The tetanus and whooping cough vaccinations are generally administered in combination during pregnancy, for example as the DTaP vaccine (which also protects against diphtheria) or the 4-in-1 vaccine (which also protects against diphtheria and polio).

==Influenza vaccination in pregnancy==
Influenza is a respiratory infection caused by influenza viruses. Pregnant women are disproportionately affected by influenza: in the 1918 pandemic, mortality rates as high as 27% were reported in this population and in the 1957 pandemic, nearly 20% of deaths in pregnancy were attributed to influenza. In the 2009 pandemic, even with medical advances, pregnant women accounted for a disproportionately high percentage of deaths.

The influenza vaccine was first used in the US military from 1938, and then in the civilian population from the 1940s. Given the increased risk of influenza during pregnancy, public health bodies in the USA recommended that pregnant women should be prioritised for influenza vaccination from the 1960s, with the CDC endorsing the recommendation from 1997. However, it was not until 2005 that a randomised clinical trial formally demonstrated the efficacy of influenza vaccination in pregnancy.

Following the 2009 pandemic, both Australia and the UK added influenza vaccination to the recommended schedule for pregnant women.

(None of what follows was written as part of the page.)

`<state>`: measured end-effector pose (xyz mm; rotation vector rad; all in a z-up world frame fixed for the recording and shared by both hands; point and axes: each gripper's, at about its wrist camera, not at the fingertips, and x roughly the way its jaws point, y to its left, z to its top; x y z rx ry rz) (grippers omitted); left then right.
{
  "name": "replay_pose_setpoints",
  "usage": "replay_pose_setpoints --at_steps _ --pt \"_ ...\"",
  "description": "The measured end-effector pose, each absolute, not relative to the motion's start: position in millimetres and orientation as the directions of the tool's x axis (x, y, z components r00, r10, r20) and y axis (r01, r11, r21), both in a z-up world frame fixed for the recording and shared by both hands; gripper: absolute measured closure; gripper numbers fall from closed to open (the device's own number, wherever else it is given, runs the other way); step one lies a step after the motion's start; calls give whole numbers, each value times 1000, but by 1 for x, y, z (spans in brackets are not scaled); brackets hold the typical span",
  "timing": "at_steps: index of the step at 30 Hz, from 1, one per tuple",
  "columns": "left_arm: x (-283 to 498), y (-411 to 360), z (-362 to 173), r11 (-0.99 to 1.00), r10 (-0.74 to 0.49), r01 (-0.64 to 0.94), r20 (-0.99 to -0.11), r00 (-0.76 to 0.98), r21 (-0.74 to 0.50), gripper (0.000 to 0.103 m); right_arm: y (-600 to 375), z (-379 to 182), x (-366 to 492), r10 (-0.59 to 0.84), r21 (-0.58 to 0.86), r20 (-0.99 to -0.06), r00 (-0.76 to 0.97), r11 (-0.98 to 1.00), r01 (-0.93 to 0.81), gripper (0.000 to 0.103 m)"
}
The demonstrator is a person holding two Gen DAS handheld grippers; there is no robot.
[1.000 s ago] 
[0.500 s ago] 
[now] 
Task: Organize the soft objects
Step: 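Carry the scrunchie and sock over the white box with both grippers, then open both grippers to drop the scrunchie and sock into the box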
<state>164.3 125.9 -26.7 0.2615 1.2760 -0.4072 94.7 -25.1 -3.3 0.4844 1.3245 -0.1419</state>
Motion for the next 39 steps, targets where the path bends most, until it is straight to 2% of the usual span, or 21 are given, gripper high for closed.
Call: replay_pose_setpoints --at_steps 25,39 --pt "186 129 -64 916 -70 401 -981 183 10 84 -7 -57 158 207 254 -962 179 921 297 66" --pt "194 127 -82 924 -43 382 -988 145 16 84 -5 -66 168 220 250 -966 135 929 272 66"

==COVID-19 vaccination in pregnancy==

COVID-19 is a respiratory infection caused by the SARS-CoV2 virus. Before COVID-19 vaccines were available, pregnant women who caught the disease were at increased risk of needing intensive care, invasive ventilation or ECMO, but not at increased risk of death. Infection significantly increased the risk of preterm birth, stillbirth and pre-eclampsia.

COVID-19 vaccination during pregnancy is safe and associated with improved levels of risk for stillbirth, premature birth and admission of the newborn to intensive care. Vaccination can prevent COVID-19 infection during pregnancy although these immunity benefits are not passed on to the child.

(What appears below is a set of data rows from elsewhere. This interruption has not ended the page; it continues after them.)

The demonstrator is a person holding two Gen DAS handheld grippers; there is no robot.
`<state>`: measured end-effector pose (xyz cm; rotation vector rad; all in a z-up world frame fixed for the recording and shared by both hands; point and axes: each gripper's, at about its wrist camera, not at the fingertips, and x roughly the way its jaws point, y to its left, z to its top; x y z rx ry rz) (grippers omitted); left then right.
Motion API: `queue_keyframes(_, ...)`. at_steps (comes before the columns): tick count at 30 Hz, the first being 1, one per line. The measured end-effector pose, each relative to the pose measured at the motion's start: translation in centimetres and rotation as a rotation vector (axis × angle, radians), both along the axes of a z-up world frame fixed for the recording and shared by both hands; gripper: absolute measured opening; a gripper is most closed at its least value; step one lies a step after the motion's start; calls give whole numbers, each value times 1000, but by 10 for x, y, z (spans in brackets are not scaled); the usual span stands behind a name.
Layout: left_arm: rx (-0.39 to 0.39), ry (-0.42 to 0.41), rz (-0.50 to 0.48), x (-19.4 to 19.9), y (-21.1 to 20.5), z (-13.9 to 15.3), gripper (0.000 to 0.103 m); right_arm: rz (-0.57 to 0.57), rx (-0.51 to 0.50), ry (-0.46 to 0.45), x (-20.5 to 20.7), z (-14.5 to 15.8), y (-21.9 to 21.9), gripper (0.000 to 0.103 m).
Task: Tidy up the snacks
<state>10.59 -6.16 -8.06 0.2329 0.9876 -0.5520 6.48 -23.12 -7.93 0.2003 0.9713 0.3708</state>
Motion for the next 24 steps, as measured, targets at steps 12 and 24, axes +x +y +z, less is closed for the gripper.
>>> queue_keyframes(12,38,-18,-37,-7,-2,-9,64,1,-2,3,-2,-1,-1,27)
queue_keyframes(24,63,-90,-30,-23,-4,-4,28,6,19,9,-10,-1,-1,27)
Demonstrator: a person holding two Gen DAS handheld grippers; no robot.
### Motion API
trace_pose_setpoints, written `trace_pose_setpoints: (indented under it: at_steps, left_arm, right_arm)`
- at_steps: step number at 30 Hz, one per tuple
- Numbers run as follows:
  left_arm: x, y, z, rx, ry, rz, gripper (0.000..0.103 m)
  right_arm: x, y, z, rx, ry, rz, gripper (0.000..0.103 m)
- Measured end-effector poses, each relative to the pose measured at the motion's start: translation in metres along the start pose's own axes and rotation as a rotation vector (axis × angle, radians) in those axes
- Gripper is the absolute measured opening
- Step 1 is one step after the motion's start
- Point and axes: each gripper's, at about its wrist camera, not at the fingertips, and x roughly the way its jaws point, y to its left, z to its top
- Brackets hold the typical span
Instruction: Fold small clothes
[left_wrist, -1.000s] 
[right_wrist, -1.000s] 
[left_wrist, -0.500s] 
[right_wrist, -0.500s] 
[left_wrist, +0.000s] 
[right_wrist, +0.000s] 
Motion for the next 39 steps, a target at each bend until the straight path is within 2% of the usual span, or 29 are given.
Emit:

mRNA COVID-19 vaccines were first rolled out in December 2020. At this time, in recognition of the risks posed by COVID-19 disease in pregnancy, the US and Israel offered the vaccines to all pregnant women shortly afterwards, and the first safety and effectiveness data therefore came from these vaccines and these nations.

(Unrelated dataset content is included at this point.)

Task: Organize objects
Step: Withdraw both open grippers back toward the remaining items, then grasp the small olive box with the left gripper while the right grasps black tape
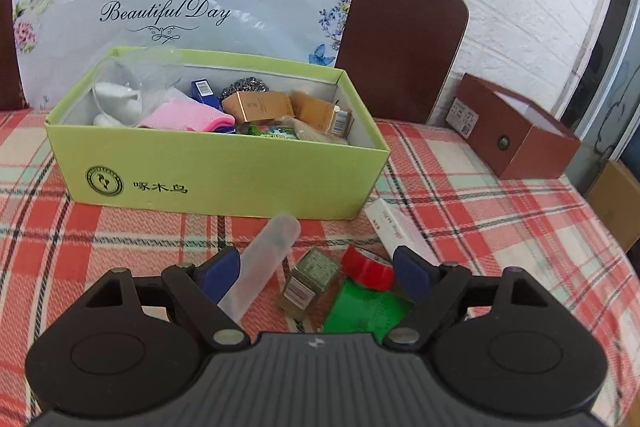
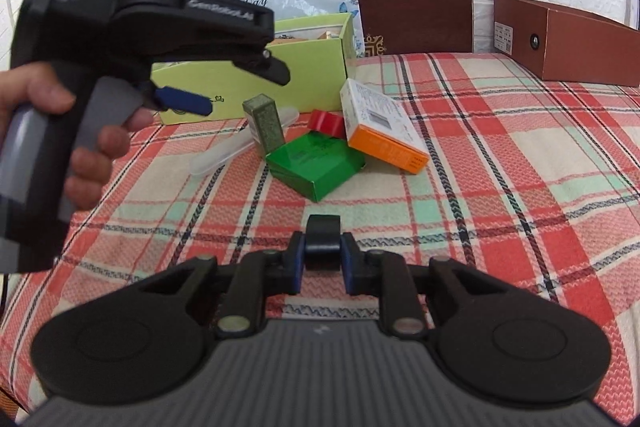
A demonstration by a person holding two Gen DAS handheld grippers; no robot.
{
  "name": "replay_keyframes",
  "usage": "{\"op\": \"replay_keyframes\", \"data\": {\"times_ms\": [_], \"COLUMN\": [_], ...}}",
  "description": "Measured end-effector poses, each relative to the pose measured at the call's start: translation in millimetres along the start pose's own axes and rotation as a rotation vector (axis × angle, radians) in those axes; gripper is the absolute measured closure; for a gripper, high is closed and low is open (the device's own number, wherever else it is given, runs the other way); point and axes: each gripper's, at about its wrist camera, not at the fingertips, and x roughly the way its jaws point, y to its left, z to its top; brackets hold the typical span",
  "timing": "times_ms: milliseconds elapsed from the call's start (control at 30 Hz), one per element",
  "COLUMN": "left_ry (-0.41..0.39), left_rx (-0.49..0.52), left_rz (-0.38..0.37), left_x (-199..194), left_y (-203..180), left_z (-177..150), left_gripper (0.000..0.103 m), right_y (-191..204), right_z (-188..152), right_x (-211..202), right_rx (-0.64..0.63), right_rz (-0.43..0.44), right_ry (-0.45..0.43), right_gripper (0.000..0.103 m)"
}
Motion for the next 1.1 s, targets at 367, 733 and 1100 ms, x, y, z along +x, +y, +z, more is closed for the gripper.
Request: {"op": "replay_keyframes", "data": {"times_ms": [367,733,1100], "left_ry": [0.089,0.086,0.027], "left_rx": [0.087,0.014,-0.006], "left_rz": [0.006,-0.035,-0.009], "left_x": [32.7,-1.1,-87.1], "left_y": [0.2,17.5,37.5], "left_z": [-3.3,-21.9,-69.5], "left_gripper": [0.054,0.080,0.080], "right_y": [-4.0,-5.7,9.3], "right_z": [-2.7,-2.7,-7.0], "right_x": [3.1,-2.1,1.2], "right_rx": [0.013,0.017,-0.021], "right_rz": [-0.013,-0.032,-0.014], "right_ry": [0.025,0.013,0.021], "right_gripper": [0.077,0.069,0.063]}}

== RSV vaccination in pregnancy ==
Respiratory syncytial virus is a virus that causes infections of the respiratory tract, and is the leading cause of bronchiolitis and pneumonia in infants and children under the age of 5. An RSV prefusion F (RSV pre-F) protein vaccine, Abrysvo, was approved in the US in May 2023 for use in pregnant individuals. In clinical trials, the vaccine was 81.8% effective against severe RSV in infants under 90 days and 69.4% in those under 180 days. Alternatively, a long-acting monoclonal antibody (nirsevimab or clesrovimab) may be administered shortly before or after birth in the RSV season; most infants require one strategy, not both. The first countries to implement programmes of RSV vaccination in pregnancy were the US and Argentina, and it is now being more widely implemented, including in Canada, the UK, and Australia.

==Rubella vaccination to prevent fetal disease==
Rubella, or German measles, is an infection caused by the rubella virus. In childhood, it usually causes a mild disease but infection in pregnancy can result in fetal infection, or congenital rubella syndrome, which causes neonatal deaths, deafness, blindness and intellectual disabilities. The first rubella vaccine was licensed for use in 1969, with its development largely spurred by the heavy burden of congenital rubella experienced in the 1960s.

Because the rubella vaccine is a live attenuated vaccine, there is a theoretical risk that it could cause fetal infection, although this has never been seen to occur. Therefore, rubella vaccination is usually avoided during pregnancy. Rather, vaccination is offered to children to reduce the prevalence of rubella virus in circulation and/or to adolescent girls, to boost their immunity before they are likely to conceive.